Lohmann: Auch dort verfolgt die US-Regierung eine Maximalforderung. Havanna müsste den wesentlichen Teil seiner Ideale aufgeben, um den USA zu gefallen. Dass der Adressat von Sanktionen so etwas tut, ist sehr unwahrscheinlich. Eher schart sich die notleidende Bevölkerung um eine Regierung, die sie unter normalen Umständen nicht mehr unterstützen würde. Wirtschaftssanktionen machen es in solchen Fällen sogar schwerer, das politische Ziel zu erreichen. Das deutet im Übrigen daraufhin, dass ökonomische Strafen gegen andere Staaten manchmal eher innenpolitischen als außenpolitischen Zwecken dienen.

In Teheran ist kürzlich ein altes Passagierflugzeug abgestürzt. Mehrere Menschen starben. Ein möglicher Grund war wohl Ersatzteilmangel infolge des Embargos durch den Westen. Schaden Wirtschaftssanktionen in erster Linie der Zivilbevölkerung?
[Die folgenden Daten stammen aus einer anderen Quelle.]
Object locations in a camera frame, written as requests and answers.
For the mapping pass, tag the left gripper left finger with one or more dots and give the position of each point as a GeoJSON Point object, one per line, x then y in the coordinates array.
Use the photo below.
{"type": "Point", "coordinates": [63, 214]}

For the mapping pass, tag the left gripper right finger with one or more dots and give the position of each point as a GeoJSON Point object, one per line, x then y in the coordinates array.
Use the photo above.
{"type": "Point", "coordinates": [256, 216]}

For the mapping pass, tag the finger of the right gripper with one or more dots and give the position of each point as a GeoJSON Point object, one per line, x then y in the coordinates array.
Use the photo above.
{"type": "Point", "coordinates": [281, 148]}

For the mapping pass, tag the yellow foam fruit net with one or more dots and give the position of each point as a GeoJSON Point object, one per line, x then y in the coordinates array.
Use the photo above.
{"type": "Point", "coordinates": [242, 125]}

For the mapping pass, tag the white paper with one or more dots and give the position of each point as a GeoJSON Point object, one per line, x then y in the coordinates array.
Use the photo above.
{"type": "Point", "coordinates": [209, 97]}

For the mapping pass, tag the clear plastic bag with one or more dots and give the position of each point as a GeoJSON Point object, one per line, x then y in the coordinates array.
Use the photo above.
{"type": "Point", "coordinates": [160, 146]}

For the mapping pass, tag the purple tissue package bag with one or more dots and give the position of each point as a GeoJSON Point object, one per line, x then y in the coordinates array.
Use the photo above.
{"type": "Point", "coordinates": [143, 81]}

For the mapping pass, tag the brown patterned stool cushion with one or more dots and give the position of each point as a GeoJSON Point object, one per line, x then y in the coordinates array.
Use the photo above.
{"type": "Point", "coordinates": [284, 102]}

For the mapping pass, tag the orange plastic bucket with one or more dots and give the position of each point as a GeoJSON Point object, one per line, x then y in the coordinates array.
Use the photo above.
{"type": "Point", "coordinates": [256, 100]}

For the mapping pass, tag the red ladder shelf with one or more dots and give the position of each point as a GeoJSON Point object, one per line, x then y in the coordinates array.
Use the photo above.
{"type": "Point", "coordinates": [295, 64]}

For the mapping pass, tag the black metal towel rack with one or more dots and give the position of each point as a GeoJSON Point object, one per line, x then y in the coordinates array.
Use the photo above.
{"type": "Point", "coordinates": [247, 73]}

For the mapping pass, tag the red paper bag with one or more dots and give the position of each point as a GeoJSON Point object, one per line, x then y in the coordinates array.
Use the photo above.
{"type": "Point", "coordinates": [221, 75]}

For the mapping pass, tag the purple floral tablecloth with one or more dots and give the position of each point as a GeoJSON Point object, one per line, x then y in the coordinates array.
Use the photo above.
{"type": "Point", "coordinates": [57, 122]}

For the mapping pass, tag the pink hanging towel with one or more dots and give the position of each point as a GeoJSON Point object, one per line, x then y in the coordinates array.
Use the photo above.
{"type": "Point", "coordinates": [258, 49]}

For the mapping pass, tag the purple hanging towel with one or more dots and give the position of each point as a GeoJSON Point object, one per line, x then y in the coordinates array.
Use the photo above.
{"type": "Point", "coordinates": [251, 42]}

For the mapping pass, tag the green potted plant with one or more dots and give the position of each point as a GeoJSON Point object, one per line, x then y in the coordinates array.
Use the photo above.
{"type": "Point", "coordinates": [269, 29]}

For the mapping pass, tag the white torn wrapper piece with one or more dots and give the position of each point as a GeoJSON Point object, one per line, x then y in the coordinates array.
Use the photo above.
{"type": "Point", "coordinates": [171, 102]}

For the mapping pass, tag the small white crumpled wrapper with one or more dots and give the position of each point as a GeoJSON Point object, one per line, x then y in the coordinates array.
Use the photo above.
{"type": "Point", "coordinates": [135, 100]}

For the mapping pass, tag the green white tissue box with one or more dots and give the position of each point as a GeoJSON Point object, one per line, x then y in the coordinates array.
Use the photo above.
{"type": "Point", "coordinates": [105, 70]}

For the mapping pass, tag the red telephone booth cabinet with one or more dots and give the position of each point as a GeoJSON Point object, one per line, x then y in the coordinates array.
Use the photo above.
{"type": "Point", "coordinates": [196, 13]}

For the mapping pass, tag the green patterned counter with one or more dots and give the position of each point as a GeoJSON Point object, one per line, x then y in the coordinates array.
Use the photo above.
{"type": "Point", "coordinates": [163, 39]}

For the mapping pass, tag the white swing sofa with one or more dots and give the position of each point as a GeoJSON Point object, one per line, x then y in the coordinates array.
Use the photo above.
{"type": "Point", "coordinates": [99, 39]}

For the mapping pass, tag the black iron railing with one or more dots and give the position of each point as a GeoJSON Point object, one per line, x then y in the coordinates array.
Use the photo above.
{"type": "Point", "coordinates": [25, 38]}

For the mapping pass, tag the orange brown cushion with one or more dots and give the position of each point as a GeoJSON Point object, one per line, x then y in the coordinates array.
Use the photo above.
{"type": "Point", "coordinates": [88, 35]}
Lohmann: Die Iran-Sanktionen betreffen unmittelbar auch die Zivilbevölkerung. Die Unfallrate im dortigen Flugverkehr ist eine der höchsten weltweit. Schließlich liefert unter anderem die US-Firma Boeing kaum Ersatzteile. Ein anderes Beispiel: Iranischen Doktoranden droht die Ausweisung aus Norwegen, weil sie sich während ihrer Studien dort angeblich sicherheitsrelevantes Wissen aneignen. Viel schärfer waren hingegen die Auswirkungen des Boykotts gegen den Irak zwischen dem zweiten und dritten Golfkrieg: Bis zu 500.000 Kinder sollen gestorben sein, weil Medikamente fehlten. Über solche Folgen wird selten gesprochen, wenn eine Regierung Sanktionen verhängt. Die ethischen Erwägungen bleiben meist außen vor.